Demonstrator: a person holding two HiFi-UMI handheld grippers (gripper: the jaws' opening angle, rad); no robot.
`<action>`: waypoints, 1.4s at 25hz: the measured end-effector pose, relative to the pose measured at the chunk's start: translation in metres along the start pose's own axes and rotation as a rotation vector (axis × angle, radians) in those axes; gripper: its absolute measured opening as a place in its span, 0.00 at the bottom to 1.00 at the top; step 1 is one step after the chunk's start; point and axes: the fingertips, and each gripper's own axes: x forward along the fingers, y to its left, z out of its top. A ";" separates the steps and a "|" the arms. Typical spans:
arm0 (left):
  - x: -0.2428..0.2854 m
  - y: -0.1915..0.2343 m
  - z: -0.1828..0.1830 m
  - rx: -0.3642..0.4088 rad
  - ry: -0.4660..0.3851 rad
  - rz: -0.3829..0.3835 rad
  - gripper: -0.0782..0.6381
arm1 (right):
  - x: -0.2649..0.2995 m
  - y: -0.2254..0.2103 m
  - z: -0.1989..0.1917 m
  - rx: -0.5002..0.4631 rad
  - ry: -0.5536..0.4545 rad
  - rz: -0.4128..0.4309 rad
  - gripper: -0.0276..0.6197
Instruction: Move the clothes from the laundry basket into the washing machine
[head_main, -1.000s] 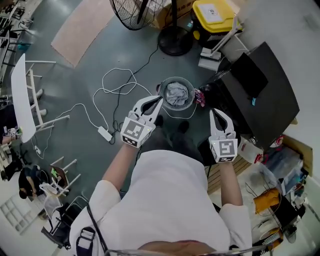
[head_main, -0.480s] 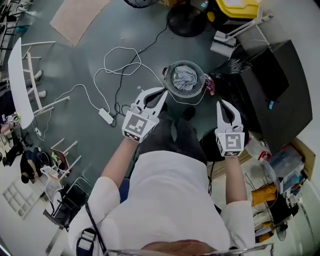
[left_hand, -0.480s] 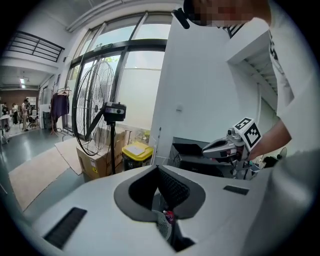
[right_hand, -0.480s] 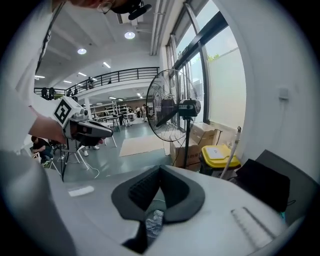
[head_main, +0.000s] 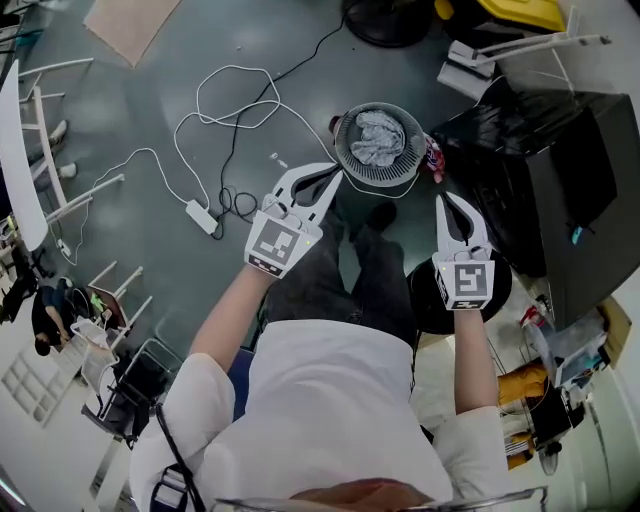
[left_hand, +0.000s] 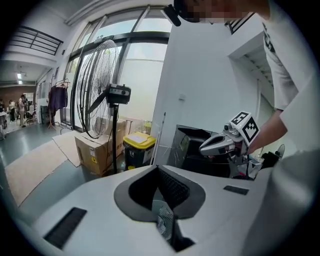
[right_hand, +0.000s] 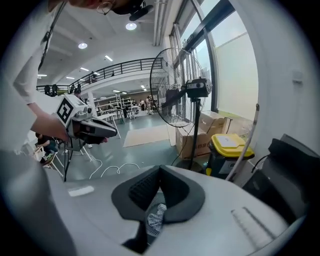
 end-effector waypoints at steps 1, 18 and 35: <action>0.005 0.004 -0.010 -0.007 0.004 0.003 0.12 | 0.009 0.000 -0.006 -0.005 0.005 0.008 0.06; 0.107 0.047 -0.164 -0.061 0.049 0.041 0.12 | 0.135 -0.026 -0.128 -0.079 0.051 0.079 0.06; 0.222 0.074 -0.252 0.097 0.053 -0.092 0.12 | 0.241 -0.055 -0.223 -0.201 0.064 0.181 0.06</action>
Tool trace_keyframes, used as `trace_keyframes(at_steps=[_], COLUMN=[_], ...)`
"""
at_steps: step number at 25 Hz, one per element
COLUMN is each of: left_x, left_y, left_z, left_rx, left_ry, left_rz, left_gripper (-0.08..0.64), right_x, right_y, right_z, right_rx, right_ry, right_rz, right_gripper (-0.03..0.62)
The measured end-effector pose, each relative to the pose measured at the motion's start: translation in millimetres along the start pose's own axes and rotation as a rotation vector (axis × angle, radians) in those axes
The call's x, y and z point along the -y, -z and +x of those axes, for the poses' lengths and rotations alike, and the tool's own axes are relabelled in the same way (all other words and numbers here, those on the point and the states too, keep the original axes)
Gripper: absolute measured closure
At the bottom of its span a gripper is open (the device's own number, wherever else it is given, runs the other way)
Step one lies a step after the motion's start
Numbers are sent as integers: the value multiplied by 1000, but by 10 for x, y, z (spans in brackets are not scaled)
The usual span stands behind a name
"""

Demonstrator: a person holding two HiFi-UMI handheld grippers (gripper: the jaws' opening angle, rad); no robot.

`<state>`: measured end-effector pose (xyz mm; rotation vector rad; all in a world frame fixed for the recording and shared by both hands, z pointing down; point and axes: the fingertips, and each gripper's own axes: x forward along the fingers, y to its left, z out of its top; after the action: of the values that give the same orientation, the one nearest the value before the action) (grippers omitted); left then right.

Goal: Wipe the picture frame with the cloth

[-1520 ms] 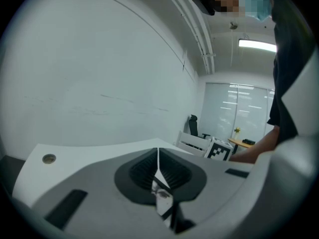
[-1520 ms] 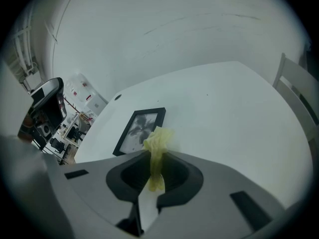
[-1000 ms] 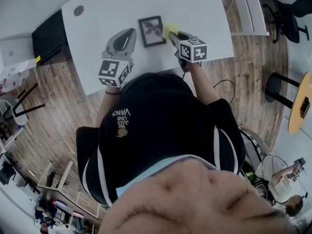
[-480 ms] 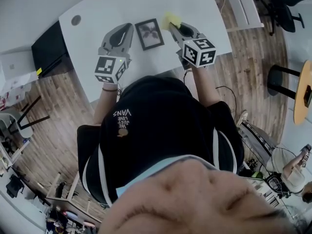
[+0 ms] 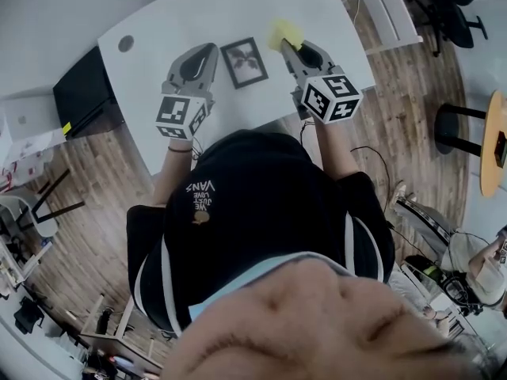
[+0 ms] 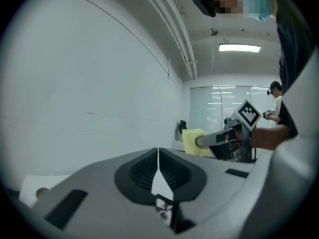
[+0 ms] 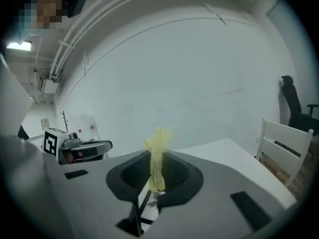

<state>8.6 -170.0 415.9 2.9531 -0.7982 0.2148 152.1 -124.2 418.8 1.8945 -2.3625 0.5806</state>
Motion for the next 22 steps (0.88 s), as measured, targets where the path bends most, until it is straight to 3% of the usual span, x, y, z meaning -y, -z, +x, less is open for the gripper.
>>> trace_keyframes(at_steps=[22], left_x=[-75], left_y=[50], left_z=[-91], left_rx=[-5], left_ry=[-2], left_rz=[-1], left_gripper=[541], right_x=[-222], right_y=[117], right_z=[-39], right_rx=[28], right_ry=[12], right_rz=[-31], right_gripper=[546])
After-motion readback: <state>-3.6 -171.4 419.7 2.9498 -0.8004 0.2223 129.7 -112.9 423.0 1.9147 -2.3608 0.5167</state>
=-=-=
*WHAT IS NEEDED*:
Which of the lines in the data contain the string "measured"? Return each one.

*RESULT OF THE TASK*:
`<action>`: waypoints, 1.4s at 25hz: the measured end-effector pose, relative to the pose measured at the chunk's start: translation in metres along the start pose's own axes and rotation as a rotation vector (axis × angle, radians) in those axes; gripper: its absolute measured opening as a place in its span, 0.00 at the bottom to 1.00 at the top; step 1 is one step after the chunk's start; point and axes: the fingertips, and each gripper's own axes: x forward along the fingers, y to its left, z out of its top. A ";" separates the steps and a "|" the arms. Typical spans:
The measured end-effector pose, each relative to the pose measured at the motion's start: translation in millimetres along the start pose's own axes and rotation as a rotation vector (axis × angle, radians) in those axes
Gripper: absolute measured closure
`<state>`: measured end-effector pose (xyz mm; rotation vector rad; all in a world frame fixed for the recording and shared by both hands, z pointing down; point and axes: the fingertips, and each gripper's own axes: x forward along the fingers, y to its left, z out of its top; after the action: of the values that give the same orientation, the one nearest the value before the action) (grippers omitted); left then right.
Motion for the next 22 steps (0.88 s), as measured, targets where the path bends most, until it is straight to 3% of the usual span, x, y, z meaning -y, -z, +x, less is open for the gripper.

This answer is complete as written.